Nos últimos meses, em vários episódios, jornalistas da Globo e Globonews publicaram posições pessoais nas redes sociais e foram notícia por conta da emissora para a qual prestam serviços. Casos como os envolvendo Chico Pinheiro e Leylaine Newbarth. Leia trechos da carta de João Roberto Marinho:
“As redes sociais podem ser usadas para manipular grupos, disseminar boatos e mentiras com fins antidemocráticos e permitir que a intimidade das pessoas seja clandestinamente conhecida. Com a consciência desses defeitos, porém, seus usuários se tornam cada vez mais capazes de produzir anticorpos para esses males. Na balança entre o bem e o mal, nós acreditamos que o lado bom das redes sociais supera o lado mau, embora seja necessário ainda muito estudo e atenção para combater os malefícios. Somos, enfim, entusiastas do potencial positivo das redes sociais.
Nós, jornalistas, como todos os cidadãos, podemos fazer parte delas seja do ponto de vista pessoal ou profissional. Podemos compartilhar impressões, sentimentos, fatos do nosso dia a dia, assim como utilizá-las para fazer fontes, garimpar notícias, descobrir tendências. Não é novidade para nenhum de nós, no entanto, que o jornalismo traz bônus e ônus.
O bônus é o prazer de exercer uma atividade fascinante cujo objetivo último é informar o público, para que possa escolher melhor como quer viver, como fazer livremente escolhas, uma atividade que nós, sem modéstia, consideramos absolutamente nobre. O ônus é justamente aquele que nos impomos para poder fazer um bom jornalismo: em resumo, tentar ao máximo nos despir de tudo aquilo que possa pôr em dúvida a nossa isenção.
Sei que não é preciso, mas dou aqui um ou dois exemplos. Todos os jornalistas que cobrem economia (e aqueles que compõem a chefia da redação), por exemplo, se privam da liberdade de aplicar em papéis de empresas específicas para que jamais levantem a suspeita no público de que determinada notícia sobre esta ou aquela empresa tem por trás um interesse pessoal. Um jornalista de cultura que seja parente de algum artista se considerará impedido de cobrir as atividades dele. Nós conhecemos bem as nossas restrições, aliás descritas em nossos princípios editoriais que o Grupo Globo publicou em 6 de agosto de 2011. E nada disso nos perturba ou incomoda porque temos a consciência de que o propósito é permitir que façamos um bom jornalismo e que sejamos reconhecidos por isso.

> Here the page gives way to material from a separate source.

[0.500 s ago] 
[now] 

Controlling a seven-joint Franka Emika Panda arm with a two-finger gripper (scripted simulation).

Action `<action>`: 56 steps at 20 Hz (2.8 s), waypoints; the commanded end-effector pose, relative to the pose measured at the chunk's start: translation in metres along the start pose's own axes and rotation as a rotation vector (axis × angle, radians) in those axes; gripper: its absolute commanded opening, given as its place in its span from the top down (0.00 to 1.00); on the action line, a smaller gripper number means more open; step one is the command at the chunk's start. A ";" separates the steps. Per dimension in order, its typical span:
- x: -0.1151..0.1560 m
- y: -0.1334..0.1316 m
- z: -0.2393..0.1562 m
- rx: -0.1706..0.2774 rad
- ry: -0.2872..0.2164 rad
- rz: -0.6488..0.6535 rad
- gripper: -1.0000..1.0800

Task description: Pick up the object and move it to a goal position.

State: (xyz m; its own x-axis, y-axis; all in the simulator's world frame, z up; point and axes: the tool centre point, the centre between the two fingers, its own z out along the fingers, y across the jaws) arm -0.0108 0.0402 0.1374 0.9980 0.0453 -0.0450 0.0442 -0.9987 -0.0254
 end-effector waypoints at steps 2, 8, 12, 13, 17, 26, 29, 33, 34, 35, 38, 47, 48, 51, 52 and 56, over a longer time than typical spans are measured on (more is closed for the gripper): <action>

As redes sociais nos impõem também algumas restrições. Diferentemente das outras pessoas, sabemos que não podemos atuar nelas desconsiderando o fato de que somos jornalistas e de que precisamos agir de tal modo que nossa isenção não seja questionada. Já no lançamento dos princípios editoriais, previmos isso quando estabelecemos o seguinte: “A participação de jornalistas do Grupo Globo em plataformas da internet como blogs pessoais, redes sociais e sites colaborativos deve levar em conta três pressupostos: (…) 3- os jornalistas são em grande medida responsáveis pela imagem dos veículos para os quais trabalham e devem levar isso em conta em suas atividades públicas, evitando tudo aquilo que possa comprometer a percepção de que exercem a profissão com isenção e correção.”
Desde então, porém, o uso de redes sociais se universalizou de tal forma que é necessário detalhar melhor como nós jornalistas devemos utilizá-las de modo a não ferir, de maneira alguma, aquele que é um pilar da nossa profissão: a isenção. É por essa razão que estamos acrescentando uma seção aos nossos Princípios Editoriais sobre o uso das redes sociais.
Essas recomendações sobre como devemos nos comportar nas redes não têm nada de idiossincrático ou exclusivo. Na verdade, estão rigorosamente em linha com o que praticam os mais prestigiados veículos jornalísticos do mundo, como The New York Times e BBC, para citar apenas dois de dezenas de exemplos.